I'm working on an iOS app where I need to be able to see how much of a CGPath is within the screen bounds to ensure that there is enough for the user to still touch. The problem is, when the shape is in the corner, all the methods I would normally use (and everything I can think to try) fails when the path is in the corner.
Here's a pic:
How can I calculate how much of that shape is on screen?
Obvious answers are to do it empirically by pixel painting or to do it analytically by polygon clipping.
So to proceed empirically you'd create a CGBitmapContext the size of your viewport, clear it to a known colour such as (0, 0, 0), paint on your polygon in another known colour, like say (1, 1, 1) then just run through all the pixels in the bitmap context and add up the total number you can find. That's probably quite expensive, but you can use lower resolution contexts to get more approximate results if that helps.

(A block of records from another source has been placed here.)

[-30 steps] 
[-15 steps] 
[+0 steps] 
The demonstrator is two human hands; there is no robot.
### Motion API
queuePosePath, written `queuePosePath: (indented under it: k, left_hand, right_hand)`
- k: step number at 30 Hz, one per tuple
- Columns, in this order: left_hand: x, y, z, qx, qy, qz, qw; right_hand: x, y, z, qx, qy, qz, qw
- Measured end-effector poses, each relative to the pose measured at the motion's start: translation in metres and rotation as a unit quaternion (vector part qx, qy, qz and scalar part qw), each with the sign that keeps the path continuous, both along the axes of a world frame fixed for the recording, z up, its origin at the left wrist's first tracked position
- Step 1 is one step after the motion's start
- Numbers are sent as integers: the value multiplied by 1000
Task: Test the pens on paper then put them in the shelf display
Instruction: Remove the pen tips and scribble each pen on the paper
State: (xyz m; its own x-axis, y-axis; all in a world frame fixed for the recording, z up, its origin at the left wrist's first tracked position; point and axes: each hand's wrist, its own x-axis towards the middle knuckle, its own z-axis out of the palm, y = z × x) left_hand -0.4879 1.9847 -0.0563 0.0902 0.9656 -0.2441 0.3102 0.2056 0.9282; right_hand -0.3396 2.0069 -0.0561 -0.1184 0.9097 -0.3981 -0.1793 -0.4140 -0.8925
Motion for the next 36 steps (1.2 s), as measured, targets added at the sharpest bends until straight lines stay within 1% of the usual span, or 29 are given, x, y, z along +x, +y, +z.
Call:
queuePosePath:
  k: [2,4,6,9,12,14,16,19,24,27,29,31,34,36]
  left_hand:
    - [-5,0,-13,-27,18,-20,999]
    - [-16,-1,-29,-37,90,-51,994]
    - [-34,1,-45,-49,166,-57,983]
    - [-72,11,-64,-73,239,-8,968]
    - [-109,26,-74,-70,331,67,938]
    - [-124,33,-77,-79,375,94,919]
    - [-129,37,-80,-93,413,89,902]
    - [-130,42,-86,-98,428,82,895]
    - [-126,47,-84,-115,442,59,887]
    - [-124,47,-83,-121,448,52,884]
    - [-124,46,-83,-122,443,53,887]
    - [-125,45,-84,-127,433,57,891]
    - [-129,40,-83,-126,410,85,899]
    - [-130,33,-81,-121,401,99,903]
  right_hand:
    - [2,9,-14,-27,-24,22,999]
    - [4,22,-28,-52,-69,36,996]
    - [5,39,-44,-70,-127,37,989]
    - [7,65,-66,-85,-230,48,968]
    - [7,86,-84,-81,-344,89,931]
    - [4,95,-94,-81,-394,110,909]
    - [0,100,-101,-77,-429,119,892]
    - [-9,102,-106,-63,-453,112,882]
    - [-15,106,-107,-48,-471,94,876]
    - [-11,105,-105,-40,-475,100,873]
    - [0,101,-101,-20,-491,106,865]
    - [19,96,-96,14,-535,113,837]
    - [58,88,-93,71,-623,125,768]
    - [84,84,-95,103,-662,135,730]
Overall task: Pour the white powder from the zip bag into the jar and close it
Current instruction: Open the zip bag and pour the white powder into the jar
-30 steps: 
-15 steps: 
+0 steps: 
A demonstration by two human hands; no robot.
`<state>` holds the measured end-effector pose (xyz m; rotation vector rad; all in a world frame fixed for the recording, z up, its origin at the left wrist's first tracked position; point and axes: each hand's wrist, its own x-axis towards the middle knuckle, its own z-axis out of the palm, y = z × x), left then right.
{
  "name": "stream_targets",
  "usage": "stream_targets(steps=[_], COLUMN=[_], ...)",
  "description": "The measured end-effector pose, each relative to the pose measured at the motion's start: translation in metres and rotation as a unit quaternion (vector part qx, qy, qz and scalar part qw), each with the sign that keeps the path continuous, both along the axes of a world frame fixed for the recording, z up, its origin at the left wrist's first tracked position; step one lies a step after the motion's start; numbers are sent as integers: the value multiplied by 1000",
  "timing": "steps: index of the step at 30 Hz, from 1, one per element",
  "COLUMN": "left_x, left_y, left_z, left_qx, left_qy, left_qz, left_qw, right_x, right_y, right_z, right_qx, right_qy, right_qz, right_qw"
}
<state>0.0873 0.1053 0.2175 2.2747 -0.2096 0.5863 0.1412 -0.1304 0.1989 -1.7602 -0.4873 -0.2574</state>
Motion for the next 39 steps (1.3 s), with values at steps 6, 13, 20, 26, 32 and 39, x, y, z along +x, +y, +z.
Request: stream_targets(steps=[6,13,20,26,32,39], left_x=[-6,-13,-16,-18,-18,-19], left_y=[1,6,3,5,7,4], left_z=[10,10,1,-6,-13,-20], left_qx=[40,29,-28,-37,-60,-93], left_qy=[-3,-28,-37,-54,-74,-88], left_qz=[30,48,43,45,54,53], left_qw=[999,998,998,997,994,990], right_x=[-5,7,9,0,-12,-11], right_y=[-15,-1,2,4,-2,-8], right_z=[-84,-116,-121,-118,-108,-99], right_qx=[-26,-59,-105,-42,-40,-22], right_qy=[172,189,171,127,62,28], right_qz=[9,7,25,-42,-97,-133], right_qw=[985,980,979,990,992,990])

To proceed analytically you'd run a polygon clipping algorithm such as those described here to derive a new polygon from the original, which is just that portion of it that is actually on screen. Then you'd get the area of that using any of the normal formulas.
It's actually a lot easier to clip a convex polygon than a concave one, so if your polygons are of a fixed shape then you might consider using a triangulation algorithm, such as ear clipping or decomposition to monotone edges and then performing the clipping and area calculation on those rather than the original.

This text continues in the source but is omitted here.